Task to complete
Copy each line below in which the string "what" appears.

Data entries
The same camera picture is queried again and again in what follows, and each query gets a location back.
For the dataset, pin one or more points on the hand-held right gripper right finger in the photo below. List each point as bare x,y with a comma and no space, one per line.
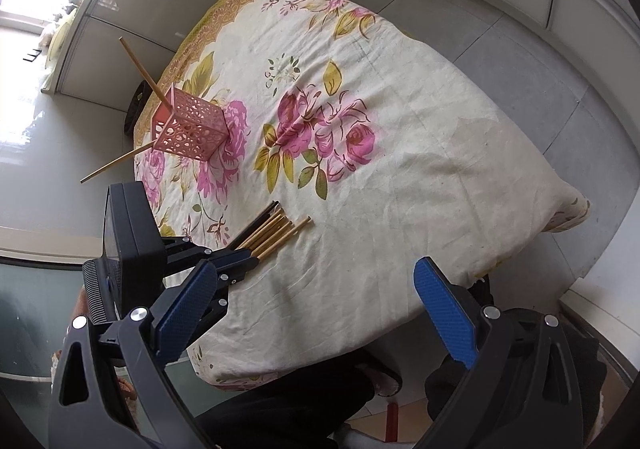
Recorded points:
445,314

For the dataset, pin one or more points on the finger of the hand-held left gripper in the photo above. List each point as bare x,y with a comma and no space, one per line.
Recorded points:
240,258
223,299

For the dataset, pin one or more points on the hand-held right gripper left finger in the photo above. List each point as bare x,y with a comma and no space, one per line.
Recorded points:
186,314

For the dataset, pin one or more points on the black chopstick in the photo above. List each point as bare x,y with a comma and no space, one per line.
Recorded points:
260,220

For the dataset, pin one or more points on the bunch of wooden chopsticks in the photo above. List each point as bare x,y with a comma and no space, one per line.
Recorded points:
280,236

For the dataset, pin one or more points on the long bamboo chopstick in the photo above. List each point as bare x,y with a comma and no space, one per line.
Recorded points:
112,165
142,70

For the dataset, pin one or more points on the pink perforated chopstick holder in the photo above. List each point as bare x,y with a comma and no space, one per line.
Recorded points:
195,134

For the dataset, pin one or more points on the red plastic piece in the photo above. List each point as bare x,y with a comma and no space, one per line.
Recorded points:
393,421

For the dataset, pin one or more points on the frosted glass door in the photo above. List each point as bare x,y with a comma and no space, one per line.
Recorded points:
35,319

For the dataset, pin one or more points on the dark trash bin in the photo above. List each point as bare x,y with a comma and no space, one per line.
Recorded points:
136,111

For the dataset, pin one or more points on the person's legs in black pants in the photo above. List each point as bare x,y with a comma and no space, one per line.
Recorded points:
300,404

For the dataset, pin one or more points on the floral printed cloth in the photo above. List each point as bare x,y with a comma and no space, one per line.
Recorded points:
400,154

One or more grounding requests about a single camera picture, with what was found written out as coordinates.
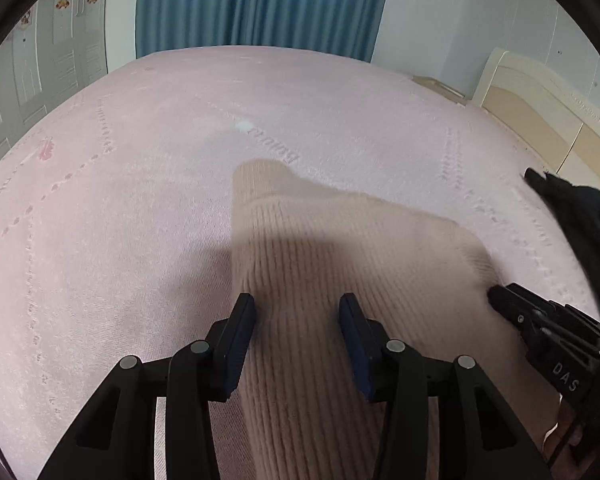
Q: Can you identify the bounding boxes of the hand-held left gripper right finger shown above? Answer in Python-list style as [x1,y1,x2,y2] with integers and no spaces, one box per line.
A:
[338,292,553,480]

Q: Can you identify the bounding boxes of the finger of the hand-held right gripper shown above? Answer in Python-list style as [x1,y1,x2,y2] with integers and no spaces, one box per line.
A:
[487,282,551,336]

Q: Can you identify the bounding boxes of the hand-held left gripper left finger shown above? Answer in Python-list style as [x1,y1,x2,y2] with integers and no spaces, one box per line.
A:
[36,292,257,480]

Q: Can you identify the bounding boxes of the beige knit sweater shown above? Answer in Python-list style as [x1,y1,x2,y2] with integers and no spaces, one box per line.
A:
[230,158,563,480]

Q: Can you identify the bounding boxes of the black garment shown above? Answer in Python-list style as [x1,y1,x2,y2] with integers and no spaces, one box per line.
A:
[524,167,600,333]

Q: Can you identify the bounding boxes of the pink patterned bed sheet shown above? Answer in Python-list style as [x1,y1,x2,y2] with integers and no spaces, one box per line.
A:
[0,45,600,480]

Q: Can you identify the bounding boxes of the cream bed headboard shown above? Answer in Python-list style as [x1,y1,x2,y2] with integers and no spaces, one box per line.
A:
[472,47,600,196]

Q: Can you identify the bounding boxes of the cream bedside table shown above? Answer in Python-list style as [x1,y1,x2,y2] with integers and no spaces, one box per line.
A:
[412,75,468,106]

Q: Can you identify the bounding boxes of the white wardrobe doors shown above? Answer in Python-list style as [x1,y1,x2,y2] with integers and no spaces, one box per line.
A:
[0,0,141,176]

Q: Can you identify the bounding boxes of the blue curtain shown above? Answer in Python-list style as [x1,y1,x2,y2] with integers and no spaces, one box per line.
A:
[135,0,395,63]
* * *
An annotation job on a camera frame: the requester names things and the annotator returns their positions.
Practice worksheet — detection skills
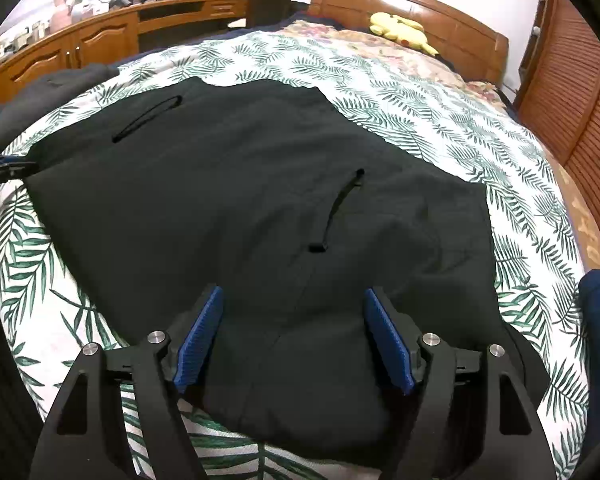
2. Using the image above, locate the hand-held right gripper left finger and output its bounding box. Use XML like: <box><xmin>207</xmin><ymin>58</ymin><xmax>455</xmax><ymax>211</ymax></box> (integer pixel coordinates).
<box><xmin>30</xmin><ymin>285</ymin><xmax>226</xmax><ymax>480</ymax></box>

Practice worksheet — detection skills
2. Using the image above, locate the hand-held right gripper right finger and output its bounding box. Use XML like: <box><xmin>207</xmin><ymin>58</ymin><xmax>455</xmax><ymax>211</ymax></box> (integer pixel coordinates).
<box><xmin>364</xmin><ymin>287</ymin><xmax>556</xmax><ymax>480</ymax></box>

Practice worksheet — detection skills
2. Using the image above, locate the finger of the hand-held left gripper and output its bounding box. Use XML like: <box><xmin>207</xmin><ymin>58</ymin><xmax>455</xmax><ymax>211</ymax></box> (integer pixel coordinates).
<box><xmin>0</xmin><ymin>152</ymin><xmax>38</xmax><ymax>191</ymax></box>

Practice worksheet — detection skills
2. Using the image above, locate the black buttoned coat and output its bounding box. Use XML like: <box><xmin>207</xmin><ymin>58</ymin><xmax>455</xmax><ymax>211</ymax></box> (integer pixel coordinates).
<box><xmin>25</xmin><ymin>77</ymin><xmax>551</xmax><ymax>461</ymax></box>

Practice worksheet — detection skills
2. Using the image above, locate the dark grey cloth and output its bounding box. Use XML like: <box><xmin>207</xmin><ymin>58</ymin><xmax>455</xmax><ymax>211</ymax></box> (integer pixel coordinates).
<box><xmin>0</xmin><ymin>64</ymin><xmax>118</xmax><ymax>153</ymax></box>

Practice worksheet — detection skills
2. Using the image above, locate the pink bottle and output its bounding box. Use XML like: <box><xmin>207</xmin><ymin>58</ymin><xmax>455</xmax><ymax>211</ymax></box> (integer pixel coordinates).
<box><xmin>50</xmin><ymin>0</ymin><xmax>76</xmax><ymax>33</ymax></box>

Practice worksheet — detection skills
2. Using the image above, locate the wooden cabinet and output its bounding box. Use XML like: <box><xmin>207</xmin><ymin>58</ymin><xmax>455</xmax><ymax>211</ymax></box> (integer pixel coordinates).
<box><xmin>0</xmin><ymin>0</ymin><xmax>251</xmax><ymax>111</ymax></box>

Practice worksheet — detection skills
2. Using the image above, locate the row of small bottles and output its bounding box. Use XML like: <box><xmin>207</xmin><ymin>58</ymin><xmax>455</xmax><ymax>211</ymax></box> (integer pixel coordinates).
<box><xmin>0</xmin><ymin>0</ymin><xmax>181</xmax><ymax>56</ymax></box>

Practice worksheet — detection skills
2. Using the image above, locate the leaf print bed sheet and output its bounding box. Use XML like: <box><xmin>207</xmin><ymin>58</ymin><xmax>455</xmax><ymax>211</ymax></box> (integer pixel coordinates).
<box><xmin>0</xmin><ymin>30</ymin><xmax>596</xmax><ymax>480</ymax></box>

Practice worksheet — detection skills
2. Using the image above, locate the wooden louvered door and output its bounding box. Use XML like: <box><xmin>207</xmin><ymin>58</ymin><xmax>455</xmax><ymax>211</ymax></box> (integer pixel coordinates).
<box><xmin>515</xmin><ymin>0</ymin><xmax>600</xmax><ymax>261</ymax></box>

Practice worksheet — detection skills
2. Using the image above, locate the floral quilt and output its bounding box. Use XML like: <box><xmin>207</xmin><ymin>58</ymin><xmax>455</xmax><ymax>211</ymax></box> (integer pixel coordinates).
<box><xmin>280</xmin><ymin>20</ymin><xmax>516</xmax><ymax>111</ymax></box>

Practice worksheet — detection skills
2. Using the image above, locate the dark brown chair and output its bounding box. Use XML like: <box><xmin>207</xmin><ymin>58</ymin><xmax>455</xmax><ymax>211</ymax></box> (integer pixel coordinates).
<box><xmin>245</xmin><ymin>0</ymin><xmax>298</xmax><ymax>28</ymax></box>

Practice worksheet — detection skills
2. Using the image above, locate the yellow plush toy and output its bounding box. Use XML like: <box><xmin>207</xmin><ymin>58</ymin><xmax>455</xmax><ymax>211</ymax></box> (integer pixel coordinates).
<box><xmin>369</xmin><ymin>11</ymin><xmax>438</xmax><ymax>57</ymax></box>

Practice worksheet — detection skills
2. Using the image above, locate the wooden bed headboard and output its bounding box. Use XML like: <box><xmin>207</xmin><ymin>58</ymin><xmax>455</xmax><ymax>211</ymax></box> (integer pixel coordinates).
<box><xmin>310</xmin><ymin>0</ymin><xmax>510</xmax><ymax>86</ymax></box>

Task output
The same camera picture is queried again and again in what follows, and each query gets a location back.
One or more grounding requests about a single camera picture, with what was found written out as coordinates.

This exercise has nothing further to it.